Jules Bass introduced all of them to vivid, animated life on TV. And together with his producing and directing companion Arthur Rankin Jr., he didn’t simply contribute indelible classics to the canon of Christmas specials – he helped popularize the style.

Bass, who helmed beloved animated Christmas specials like “Rudolph the Red-Nosed Reindeer” and “Frosty the Snowman,” died this week, publicist Jennifer Ruff advised CNN. He was 87.

Born Julius Bass, the Philadelphia native attended school in New York Metropolis, the place he met Rankin. The pair, then employed at an promoting company, teamed up first to create commercials however yearned to maneuver into artistic programming.
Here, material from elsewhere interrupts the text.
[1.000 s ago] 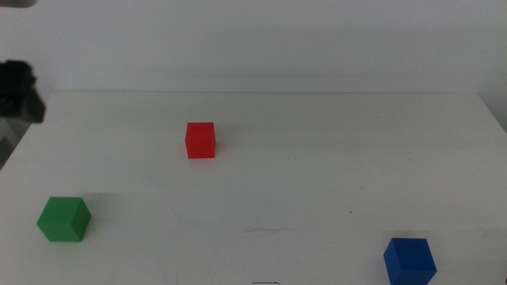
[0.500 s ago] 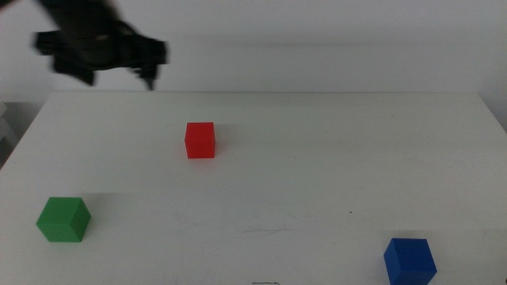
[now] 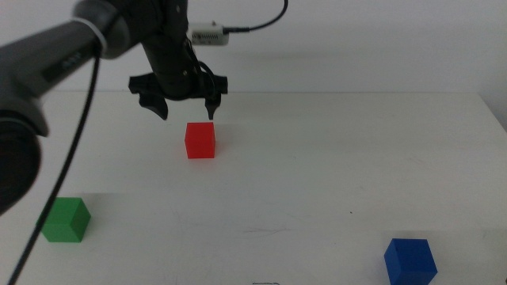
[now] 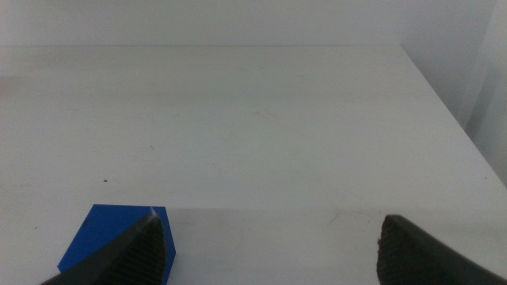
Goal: Stack red cubes first, then green, then blue cubes in a specific spot.
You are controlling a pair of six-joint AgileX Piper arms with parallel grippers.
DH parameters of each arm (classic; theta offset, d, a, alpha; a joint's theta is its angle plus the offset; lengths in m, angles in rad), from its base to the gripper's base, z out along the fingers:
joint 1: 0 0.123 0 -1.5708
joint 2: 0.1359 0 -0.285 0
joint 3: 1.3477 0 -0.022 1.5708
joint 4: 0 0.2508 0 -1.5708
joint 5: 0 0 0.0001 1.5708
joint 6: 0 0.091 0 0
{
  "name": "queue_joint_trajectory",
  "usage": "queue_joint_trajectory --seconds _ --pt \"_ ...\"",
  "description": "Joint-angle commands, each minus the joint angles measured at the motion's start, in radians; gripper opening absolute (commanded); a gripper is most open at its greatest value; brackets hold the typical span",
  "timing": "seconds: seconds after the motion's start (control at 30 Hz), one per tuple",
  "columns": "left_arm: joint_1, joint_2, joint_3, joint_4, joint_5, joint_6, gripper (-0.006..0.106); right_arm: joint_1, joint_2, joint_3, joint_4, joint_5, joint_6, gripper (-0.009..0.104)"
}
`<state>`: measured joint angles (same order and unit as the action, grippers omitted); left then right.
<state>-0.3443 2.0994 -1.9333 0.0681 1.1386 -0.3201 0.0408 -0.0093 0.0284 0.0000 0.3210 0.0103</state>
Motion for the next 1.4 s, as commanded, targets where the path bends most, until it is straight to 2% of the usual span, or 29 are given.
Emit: queue_joint_trajectory --seconds 0.0,0.57,0.67,0.77,0.93,1.0,1.03,1.17,1.37 --pt "-0.002 -0.035 -0.034 -0.004 -0.062 -0.014 0.094 -0.005 -0.023 -0.018 -0.010 -0.072 -0.010 0.081" --pt "-0.002 0.115 -0.034 -0.010 -0.244 -0.074 0.094 -0.005 -0.023 -0.018 -0.010 -0.072 -0.010 0.081" --pt "-0.002 0.122 -0.034 -0.010 -0.247 -0.075 0.090 -0.005 -0.023 -0.018 -0.010 -0.072 -0.010 0.081" --pt "-0.001 0.125 -0.034 -0.009 -0.245 -0.074 0.081 -0.005 -0.023 -0.018 -0.010 -0.072 -0.010 0.081" --pt "-0.001 0.130 -0.034 -0.008 -0.233 -0.075 0.050 -0.005 -0.023 -0.018 -0.010 -0.072 -0.010 0.081" --pt "-0.001 0.127 -0.034 -0.009 -0.229 -0.075 0.035 -0.005 -0.023 -0.018 -0.010 -0.072 -0.010 0.081" --pt "-0.002 0.097 -0.034 -0.019 -0.218 -0.074 0.013 -0.005 -0.023 -0.018 -0.010 -0.072 -0.010 0.081" --pt "-0.002 0.035 -0.033 -0.025 -0.127 -0.076 0.000 -0.005 -0.023 -0.018 -0.010 -0.072 -0.010 0.081" --pt "-0.057 -0.113 0.123 0.005 -0.154 -0.147 -0.002 -0.005 -0.023 -0.018 -0.010 -0.072 -0.010 0.081"
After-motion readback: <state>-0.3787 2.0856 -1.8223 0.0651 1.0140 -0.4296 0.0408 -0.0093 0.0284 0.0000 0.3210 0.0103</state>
After Rankin toured a Tokyo animation studio, he and Bass determined to create a collection in stop-motion animation, a way they’d name “Animagic.” Their first effort was the youngsters’s present “The New Adventures of Pinocchio,” additionally the primary collection produced by the corporate that may change into Rankin/Bass Animated Leisure.

However the duo left a everlasting mark on TV with the 1964 debut of “Rudolph the Red-Nosed Reindeer,” a stop-motion particular based mostly on the Christmas story and well-liked tune. The 55-minute particular expanded the story to incorporate a crew of misfit toys, a snowman narrator voiced by Burl Ives, a too-skinny Santa and a weird mustachioed prospector named Yukon Cornelius.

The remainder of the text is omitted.